Não sei se a secretaria tem gás para seguir concedendo incentivo de R$ 1 milhão para um festival de cinema (Gramado) ou R$ 300 mil para um de música (Moenda). Talvez, em 2016, tenhamos que trabalhar com valores menores.

Isso acarretaria diminuir eventos como o Festival de Gramado?
Não. (Acarretaria em) O Festival de Cinema de Gramado saber que, do Estado, ele conta com menos. É uma decisão. Pode diminuir dois dias, mas o Estado tem, neste momento, capacidade de te dar isso. O festival tem financiamento da Lei Rouanet, já busca o dinheiro do Estado e também da União. Todo mundo está se reposicionando na questão de custo. E, do ponto de vista do Estado, o Rio Grande do Sul vive uma crise, é economia de guerra. Ou todos entendem isso, ou quem não entender... Está em que mundo?

E o pessoal tem entendido?
Não tenho feito isso do ponto de vista institucional. Mas muitas comunidades realizam pequenos eventos importantes e não requerem projetos de R$ 1 milhão. Temos projetos que custam R$ 9 milhões – o da Bienal, aprovado pelo Conselho Estadual de Cultura. Digo isso respeitosamente para com a Bienal, mas a verdade é que o Estado tem um sistema público de financiamento que, para o todo, é de R$ 35 milhões e um projeto único foi contemplado com R$ 9 milhões (a Bienal do Mercosul prevê captar R$ 6,5 milhões).

Que alternativas o senhor vê?

No final de junho, enviei um ofício ao Conselho Estadual da Cultura condicionando que não aprovem mais do que R$ 2,9 milhões de crédito na LIC por mês.
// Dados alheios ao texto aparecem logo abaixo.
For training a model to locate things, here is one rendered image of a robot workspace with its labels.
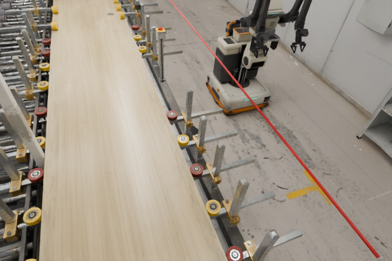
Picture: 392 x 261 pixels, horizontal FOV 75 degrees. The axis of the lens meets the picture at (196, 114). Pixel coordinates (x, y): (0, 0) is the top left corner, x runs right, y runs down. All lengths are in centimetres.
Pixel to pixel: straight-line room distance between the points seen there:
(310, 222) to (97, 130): 196
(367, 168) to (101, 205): 274
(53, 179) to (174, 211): 69
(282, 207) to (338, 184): 70
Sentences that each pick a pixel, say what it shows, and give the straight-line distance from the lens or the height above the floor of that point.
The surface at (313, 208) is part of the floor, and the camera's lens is 275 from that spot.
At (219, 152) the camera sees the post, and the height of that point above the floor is 109.
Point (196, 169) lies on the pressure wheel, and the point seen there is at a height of 91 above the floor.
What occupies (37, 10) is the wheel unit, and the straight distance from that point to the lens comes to 356.
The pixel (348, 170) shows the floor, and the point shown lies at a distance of 322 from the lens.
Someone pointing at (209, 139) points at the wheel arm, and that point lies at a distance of 179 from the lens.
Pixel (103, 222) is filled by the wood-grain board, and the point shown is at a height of 90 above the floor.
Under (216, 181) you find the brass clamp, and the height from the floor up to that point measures 85.
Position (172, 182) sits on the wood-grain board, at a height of 90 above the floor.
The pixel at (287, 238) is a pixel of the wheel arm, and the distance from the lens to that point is 155.
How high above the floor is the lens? 217
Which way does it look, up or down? 43 degrees down
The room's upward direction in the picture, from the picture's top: 5 degrees clockwise
Se fizer uma radiografia nos projetos que merecem incentivo, veremos projetos que recebem R$ 9 milhões e outros R$ 200 mil. Gostaria de trabalhar com um sistema menos díspar. Mas não quero ter a pretensão de dizer aos eventos culturais quanto vão custar. Podem buscar, mas é a história do filho: "O pai te dá isso aqui, o resto vai buscar com um padrinho". Que busquem a sustentabilidade de suas bilheterias. Até porque a lógica das leis de incentivo era para ser de incentivo, de desacelerar a dependência. E a experiência que temos no Estado mostrou o contrário.
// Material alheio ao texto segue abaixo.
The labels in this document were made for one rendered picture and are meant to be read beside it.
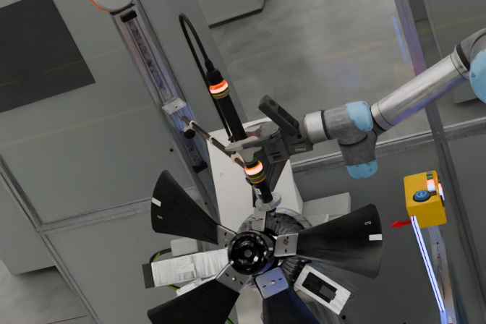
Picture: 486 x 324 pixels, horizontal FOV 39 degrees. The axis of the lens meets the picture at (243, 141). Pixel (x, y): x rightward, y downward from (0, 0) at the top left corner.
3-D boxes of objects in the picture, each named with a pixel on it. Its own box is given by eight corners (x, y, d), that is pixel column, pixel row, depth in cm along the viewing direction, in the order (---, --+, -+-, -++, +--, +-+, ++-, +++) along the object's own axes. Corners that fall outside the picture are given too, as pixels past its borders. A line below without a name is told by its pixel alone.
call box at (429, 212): (411, 202, 221) (403, 176, 216) (442, 195, 217) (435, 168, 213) (414, 233, 207) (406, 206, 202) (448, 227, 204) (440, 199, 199)
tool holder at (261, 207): (249, 202, 186) (236, 173, 182) (270, 189, 188) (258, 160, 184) (263, 215, 179) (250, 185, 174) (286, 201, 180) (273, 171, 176)
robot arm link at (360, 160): (382, 154, 177) (371, 118, 172) (377, 178, 168) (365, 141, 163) (353, 158, 180) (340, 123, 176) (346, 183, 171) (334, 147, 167)
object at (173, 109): (169, 125, 238) (159, 104, 234) (186, 116, 240) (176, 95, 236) (178, 134, 229) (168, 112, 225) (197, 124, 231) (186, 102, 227)
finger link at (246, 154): (231, 170, 172) (266, 158, 171) (223, 150, 170) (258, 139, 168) (231, 164, 175) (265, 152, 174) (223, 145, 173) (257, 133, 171)
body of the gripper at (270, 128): (267, 165, 172) (313, 154, 168) (255, 137, 168) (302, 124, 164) (270, 149, 178) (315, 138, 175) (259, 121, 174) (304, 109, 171)
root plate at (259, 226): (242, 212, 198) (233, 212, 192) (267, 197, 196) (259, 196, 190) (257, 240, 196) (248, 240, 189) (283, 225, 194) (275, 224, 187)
Mas projetos menores seriam atrativos para empresas?
Hoje, o sistema de lei de incentivo funciona com 100% de isenção, mas exige o repasse de mais um percentual para o caixa do Fundo de Apoio à Cultura (FAC). Na minha cabeça, passaríamos a um sistema novo, com faixas de repasse. Em um projeto de R$ 100 mil, por exemplo, a empresa depositaria R$ 100 mil e teria de repassar mais 10% ao caixa. Se fosse de R$ 1 milhão, repassaria 50%. Com isso, o atrativo que a empresa teria para entrar em projetos de pequena monta financeira é que o repasse é menor. E é mais justo socialmente. Quero um sistema que atenda particularidades regionais, sem proibir eventos que custam mais. Já conversei com deputados da base aliada e da oposição. No momento em que isso se materializar, o projeto de lei pode sair com alguns ajustes. Vai ter discussão, audiência pública.
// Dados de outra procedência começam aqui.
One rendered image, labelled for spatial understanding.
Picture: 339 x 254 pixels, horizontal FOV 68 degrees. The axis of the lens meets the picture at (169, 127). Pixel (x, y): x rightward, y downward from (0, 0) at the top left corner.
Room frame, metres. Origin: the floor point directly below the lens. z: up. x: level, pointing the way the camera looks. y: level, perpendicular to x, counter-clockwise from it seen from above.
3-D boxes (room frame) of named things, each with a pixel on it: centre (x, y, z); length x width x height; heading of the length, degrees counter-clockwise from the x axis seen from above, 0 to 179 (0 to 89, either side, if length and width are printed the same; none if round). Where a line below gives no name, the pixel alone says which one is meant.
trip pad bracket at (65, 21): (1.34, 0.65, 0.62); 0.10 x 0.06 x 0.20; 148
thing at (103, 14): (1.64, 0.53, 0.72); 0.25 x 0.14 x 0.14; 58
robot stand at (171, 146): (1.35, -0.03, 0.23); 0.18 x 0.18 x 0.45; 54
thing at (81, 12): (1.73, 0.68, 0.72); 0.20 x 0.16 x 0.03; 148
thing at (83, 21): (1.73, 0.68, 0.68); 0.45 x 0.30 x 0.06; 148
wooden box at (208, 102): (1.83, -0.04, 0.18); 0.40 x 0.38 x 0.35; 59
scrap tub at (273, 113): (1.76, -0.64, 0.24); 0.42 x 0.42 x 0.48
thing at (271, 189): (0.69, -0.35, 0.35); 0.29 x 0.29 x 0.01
E o funcionamento do FAC também sofreria mudanças?
Quero fortalecer o FAC. Uma das coisas que cheguei a pensar: hoje, a empresa tem que patrocinar um projeto da LIC para fazer o repasse. Aí, tem o direito à isenção. E se tivéssemos um sistema em que a empresa pode escolher botar direto no FAC e ganhar 100% de isenção, sem necessidade de repasse? Mas sei que integro um governo que tem a pauta de rever todas as isenções fiscais.